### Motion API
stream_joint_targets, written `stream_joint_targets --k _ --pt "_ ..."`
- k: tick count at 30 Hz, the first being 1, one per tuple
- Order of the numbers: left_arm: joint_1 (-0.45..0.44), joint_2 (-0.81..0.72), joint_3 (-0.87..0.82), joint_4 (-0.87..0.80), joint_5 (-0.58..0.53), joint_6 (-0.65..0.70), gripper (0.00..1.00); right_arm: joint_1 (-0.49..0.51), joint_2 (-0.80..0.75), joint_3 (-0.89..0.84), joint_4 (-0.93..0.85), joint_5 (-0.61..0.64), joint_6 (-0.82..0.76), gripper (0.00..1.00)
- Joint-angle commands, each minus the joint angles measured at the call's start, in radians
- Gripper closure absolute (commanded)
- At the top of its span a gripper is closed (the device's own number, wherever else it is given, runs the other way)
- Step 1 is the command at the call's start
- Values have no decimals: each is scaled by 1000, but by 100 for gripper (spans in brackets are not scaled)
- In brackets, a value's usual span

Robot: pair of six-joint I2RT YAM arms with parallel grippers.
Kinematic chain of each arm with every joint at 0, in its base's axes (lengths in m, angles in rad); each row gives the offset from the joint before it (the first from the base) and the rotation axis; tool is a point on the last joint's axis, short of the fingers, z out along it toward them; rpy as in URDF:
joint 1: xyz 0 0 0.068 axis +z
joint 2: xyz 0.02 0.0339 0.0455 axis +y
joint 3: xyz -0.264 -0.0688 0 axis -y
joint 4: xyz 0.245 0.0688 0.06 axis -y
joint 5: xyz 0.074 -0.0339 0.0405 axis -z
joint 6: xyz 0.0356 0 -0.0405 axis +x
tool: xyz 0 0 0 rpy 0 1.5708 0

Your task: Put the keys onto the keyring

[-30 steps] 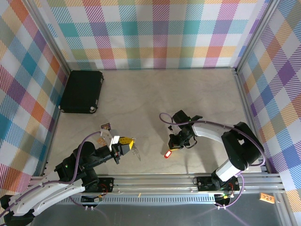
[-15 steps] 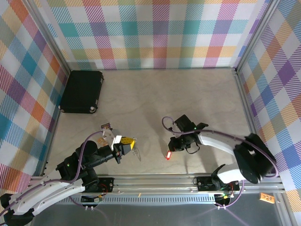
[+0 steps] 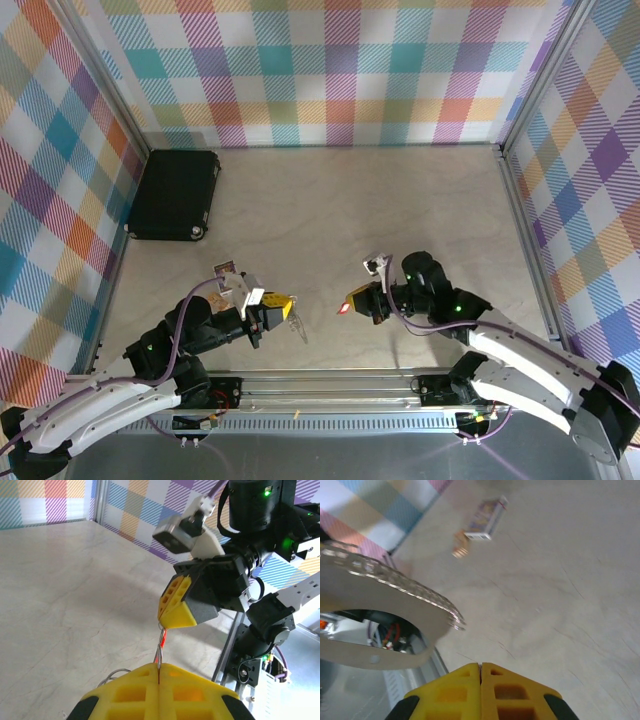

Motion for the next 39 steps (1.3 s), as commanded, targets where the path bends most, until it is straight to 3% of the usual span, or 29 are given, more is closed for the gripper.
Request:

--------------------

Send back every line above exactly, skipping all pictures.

### Motion API
stream_joint_targets, written `stream_joint_targets --k _ --pt "_ ..."`
- k: tick count at 30 Hz, the first being 1, one per tuple
- Order of the numbers: left_arm: joint_1 (-0.45..0.44), joint_2 (-0.81..0.72), joint_3 (-0.87..0.82), joint_4 (-0.87..0.80), joint_5 (-0.58..0.53), joint_6 (-0.65..0.70), gripper (0.00..1.00); right_arm: joint_1 (-0.49..0.51), joint_2 (-0.80..0.75), joint_3 (-0.89..0.84), joint_4 (-0.93..0.85), joint_5 (-0.61..0.64), joint_6 (-0.82..0.76), gripper (0.00..1.00)
- Joint-angle commands, each minus the joint angles measured at the call's start, in radians
- Gripper closure absolute (commanded)
- At the top of its span a gripper is closed (the device's own number, wherever else it is given, runs the other way)
- Step 1 is the command at the call's start
- Values have no decimals: each is scaled by 1000, but by 100 for gripper (spans in brackets are not scaled)
- In brackets, a value's usual span

Robot: pair of six-joint I2RT YAM arms with parallel grippers.
Kinematic chain of each arm with every joint at 0, in its base's axes (lengths in m, angles in rad); each row gives the offset from the joint before it (the first from the base) and the rotation axis; tool is a point on the last joint's axis, short of the fingers, z out along it toward them; rpy as in URDF:
joint 1: xyz 0 0 0.068 axis +z
joint 2: xyz 0.02 0.0339 0.0455 axis +y
joint 3: xyz -0.264 -0.0688 0 axis -y
joint 4: xyz 0.245 0.0688 0.06 axis -y
joint 5: xyz 0.074 -0.0339 0.0405 axis -z
joint 6: xyz 0.0356 0 -0.0405 axis +x
tool: xyz 0 0 0 rpy 0 1.5708 0

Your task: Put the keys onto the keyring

[-30 steps] 
[-15 steps] 
[+0 steps] 

Motion for the next 39 steps (1.3 s), as commanded, targets where the path bends most, until it is straight to 3% of the usual span, or 29 are given, more is closed for the gripper.
Request:

This exercise requires nothing more.